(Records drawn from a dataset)
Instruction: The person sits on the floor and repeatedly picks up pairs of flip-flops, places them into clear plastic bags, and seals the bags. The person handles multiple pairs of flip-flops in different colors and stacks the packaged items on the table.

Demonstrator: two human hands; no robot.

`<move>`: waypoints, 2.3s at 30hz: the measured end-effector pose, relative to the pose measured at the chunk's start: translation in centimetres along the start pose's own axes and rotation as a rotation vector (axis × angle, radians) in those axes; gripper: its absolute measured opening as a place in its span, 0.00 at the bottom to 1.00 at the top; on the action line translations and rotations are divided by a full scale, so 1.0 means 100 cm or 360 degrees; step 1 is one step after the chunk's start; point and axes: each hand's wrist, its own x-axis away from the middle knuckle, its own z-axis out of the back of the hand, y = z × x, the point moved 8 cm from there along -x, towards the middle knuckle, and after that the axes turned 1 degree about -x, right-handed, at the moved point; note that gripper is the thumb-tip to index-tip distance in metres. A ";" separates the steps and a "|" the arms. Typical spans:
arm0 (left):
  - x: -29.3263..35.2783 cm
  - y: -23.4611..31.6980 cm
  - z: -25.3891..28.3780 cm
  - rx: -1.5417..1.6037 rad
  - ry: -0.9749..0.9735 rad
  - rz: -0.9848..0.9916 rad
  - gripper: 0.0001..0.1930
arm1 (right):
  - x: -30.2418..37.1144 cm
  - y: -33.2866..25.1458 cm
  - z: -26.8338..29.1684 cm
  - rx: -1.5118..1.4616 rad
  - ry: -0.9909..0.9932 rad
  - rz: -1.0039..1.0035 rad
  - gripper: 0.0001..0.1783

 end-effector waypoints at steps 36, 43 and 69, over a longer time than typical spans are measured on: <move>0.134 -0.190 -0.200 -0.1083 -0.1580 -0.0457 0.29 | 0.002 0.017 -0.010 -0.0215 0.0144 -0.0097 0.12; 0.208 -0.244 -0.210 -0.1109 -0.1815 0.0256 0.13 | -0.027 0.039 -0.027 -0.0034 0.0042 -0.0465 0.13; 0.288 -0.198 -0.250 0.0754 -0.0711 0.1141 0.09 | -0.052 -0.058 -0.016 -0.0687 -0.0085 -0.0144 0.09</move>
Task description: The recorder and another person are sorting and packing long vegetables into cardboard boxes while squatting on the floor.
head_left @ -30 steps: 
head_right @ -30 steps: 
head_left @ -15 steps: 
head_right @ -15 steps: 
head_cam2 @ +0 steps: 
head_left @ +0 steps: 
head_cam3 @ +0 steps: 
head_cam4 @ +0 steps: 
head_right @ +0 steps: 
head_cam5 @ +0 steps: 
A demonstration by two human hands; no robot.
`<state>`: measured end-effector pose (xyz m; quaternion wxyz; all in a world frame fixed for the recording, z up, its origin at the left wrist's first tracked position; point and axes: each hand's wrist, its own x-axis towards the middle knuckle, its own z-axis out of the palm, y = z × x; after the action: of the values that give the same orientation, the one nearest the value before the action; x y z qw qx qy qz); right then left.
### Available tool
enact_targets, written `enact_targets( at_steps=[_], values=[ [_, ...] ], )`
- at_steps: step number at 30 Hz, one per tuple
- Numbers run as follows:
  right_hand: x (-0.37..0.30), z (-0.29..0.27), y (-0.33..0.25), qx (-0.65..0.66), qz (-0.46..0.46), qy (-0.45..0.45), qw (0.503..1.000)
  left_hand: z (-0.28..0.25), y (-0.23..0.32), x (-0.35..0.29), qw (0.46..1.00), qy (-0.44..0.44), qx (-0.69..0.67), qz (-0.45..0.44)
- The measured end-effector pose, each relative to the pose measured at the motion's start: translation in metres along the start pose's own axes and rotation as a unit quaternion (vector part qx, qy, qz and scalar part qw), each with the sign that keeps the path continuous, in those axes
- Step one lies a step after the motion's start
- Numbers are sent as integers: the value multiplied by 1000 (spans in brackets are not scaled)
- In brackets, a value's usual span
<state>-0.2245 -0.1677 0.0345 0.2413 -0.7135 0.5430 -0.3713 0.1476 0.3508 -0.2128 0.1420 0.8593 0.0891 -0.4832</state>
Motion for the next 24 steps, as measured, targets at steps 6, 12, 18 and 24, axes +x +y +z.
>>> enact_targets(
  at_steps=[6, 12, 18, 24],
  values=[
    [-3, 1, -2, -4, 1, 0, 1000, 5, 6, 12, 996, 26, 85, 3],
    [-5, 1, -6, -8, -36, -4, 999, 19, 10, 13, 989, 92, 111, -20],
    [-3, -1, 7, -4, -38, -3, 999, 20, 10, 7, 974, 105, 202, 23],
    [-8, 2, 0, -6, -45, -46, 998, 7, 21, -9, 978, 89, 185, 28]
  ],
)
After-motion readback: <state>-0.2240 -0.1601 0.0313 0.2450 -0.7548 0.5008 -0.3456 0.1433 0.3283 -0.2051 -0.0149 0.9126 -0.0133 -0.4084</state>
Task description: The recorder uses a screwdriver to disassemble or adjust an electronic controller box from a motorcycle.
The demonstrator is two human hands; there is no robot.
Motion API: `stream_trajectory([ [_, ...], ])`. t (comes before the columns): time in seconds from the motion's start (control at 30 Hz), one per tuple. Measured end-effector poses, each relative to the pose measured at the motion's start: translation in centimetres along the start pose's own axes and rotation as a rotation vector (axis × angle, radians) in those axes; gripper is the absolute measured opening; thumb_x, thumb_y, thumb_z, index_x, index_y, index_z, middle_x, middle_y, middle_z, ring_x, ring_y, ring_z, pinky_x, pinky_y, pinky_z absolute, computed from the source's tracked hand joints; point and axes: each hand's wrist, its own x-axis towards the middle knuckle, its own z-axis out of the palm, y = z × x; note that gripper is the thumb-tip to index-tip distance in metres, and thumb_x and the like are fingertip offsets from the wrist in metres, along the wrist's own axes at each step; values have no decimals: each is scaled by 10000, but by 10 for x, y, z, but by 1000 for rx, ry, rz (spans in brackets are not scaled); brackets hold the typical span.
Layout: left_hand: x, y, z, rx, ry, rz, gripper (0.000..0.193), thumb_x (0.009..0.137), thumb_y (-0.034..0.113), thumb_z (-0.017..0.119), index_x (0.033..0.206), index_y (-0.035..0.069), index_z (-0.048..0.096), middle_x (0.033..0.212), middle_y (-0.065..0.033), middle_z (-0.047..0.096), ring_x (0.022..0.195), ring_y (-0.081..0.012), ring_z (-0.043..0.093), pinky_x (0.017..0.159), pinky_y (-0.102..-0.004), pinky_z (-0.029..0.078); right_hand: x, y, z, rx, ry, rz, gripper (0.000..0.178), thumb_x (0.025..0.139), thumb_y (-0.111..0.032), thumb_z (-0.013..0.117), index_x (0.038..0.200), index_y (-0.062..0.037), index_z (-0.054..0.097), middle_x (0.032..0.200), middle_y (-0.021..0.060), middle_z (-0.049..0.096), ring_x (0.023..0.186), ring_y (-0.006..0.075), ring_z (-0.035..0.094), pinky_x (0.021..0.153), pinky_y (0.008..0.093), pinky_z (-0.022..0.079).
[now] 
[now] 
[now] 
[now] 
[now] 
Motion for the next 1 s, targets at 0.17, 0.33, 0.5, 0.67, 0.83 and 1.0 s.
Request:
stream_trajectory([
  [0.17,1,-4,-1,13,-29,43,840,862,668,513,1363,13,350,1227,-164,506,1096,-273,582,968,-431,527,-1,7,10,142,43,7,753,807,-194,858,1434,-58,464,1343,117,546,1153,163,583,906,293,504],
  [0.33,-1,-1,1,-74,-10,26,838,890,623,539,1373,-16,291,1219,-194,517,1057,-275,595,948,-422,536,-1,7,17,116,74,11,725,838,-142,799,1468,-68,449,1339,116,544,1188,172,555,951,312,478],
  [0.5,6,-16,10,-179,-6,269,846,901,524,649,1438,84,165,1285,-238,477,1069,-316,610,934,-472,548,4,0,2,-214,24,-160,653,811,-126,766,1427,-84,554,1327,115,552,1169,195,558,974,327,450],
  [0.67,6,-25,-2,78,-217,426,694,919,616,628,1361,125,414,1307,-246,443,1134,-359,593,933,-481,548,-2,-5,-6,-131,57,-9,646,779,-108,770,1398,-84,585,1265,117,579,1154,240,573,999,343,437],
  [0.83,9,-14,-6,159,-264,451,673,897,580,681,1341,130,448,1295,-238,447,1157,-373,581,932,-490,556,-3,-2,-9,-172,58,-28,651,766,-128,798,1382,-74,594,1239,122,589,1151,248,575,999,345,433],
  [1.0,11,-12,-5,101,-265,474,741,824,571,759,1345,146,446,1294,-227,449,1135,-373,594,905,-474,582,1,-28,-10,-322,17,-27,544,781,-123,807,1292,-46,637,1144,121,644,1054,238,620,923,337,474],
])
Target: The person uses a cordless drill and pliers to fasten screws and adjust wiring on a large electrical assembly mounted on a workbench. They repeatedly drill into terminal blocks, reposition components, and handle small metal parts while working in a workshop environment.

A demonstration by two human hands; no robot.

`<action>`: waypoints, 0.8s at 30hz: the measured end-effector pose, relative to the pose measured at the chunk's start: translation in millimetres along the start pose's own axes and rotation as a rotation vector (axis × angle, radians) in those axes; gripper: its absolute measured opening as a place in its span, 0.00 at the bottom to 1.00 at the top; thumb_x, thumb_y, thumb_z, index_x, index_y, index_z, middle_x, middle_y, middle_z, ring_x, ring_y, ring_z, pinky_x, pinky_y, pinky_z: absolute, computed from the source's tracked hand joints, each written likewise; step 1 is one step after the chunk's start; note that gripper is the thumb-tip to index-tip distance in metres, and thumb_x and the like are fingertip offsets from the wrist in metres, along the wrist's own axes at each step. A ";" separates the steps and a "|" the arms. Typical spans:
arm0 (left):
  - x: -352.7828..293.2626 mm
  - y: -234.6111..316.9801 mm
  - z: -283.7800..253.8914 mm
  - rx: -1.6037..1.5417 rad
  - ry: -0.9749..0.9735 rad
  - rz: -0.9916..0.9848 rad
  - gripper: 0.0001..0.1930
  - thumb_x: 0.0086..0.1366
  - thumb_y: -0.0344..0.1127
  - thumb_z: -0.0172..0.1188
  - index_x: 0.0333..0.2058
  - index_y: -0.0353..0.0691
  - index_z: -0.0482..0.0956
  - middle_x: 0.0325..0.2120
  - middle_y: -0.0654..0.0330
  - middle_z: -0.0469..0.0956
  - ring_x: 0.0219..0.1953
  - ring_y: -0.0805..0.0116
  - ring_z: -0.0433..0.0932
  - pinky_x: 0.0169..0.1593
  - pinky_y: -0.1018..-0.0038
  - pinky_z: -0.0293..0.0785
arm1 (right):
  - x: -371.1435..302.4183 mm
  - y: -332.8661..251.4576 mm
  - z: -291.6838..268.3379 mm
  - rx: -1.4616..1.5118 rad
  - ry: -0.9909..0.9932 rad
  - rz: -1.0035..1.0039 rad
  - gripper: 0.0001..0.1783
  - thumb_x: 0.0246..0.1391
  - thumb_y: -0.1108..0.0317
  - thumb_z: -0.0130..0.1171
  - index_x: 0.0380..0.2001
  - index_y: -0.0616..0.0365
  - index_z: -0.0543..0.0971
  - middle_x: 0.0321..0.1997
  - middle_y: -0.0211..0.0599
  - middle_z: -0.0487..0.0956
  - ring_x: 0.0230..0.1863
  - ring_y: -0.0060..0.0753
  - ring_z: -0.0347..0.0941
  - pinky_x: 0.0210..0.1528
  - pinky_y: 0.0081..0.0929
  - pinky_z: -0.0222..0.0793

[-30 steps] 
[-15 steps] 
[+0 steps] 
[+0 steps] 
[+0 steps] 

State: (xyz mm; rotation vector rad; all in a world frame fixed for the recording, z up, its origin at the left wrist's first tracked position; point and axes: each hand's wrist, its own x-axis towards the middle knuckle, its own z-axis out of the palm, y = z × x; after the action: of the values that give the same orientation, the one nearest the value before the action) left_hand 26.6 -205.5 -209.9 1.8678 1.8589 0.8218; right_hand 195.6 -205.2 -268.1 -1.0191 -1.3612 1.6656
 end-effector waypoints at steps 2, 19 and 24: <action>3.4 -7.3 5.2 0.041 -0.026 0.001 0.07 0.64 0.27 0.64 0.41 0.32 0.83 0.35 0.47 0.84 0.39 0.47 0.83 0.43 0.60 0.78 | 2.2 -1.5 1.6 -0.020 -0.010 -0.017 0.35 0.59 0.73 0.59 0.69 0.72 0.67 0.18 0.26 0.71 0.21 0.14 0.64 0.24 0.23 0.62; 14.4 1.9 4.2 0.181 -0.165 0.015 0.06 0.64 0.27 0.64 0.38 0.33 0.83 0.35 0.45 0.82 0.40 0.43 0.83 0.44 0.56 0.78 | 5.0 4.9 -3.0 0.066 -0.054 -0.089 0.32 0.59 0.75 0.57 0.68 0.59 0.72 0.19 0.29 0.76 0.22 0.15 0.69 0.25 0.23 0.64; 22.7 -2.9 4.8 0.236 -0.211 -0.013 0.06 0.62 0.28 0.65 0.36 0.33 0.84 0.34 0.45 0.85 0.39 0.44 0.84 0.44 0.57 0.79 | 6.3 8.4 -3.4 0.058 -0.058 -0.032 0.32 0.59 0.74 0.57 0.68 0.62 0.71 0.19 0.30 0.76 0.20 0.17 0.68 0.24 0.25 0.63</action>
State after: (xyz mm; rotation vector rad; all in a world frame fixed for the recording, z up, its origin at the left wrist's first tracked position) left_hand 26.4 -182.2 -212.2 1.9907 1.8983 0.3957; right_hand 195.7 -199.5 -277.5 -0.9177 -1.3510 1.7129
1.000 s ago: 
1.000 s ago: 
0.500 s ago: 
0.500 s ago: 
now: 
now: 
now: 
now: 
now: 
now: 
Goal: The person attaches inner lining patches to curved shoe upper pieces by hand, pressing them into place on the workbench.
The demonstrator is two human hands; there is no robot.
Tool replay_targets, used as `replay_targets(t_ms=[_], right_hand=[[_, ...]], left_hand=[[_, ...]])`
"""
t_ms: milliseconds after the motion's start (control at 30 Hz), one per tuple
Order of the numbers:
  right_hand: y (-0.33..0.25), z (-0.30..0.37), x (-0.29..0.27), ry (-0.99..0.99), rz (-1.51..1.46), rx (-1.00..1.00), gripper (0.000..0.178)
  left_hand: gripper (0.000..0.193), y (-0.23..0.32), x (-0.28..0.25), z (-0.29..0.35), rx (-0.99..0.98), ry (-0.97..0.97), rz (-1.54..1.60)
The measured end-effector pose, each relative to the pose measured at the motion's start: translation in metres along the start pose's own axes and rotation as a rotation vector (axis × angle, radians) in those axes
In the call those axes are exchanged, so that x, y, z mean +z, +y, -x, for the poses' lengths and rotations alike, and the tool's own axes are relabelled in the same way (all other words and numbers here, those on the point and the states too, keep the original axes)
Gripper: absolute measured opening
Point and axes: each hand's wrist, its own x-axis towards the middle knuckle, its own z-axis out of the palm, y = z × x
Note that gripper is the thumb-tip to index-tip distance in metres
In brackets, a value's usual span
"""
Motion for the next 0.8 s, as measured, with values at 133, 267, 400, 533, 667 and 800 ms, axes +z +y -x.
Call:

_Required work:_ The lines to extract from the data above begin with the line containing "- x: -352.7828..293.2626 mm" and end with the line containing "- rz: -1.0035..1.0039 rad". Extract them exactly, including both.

_Task response:_
  - x: -352.7828..293.2626 mm
  - y: -234.6111..316.9801 mm
  - z: -283.7800..253.8914 mm
  - rx: -1.6037..1.5417 rad
  - ry: -0.9749..0.9735 rad
  - rz: -0.9916..0.9848 rad
  - gripper: 0.0001..0.1930
  - thumb_x: 0.0086..0.1366
  - thumb_y: -0.0344..0.1127
  - thumb_z: -0.0172..0.1188
  - index_x: 0.0333..0.2058
  - index_y: -0.0353..0.0691
  - index_z: -0.0482..0.0956
  - middle_x: 0.0325..0.2120
  - middle_y: -0.0654..0.0330
  - middle_z: -0.0469..0.0956
  - ring_x: 0.0219..0.1953
  - ring_y: -0.0805..0.0116
  - ring_z: -0.0433..0.0932
  - pinky_x: 0.0169..0.1593
  - pinky_y: -0.1018..-0.0038
  - pinky_z: -0.0293..0.0785
arm1 (right):
  - x: -371.1435..302.4183 mm
  - y: -332.8661..251.4576 mm
  - z: -291.6838..268.3379 mm
  - rx: -1.4616..1.5118 rad
  - ry: -0.9909..0.9932 rad
  - rz: -1.0035..1.0039 rad

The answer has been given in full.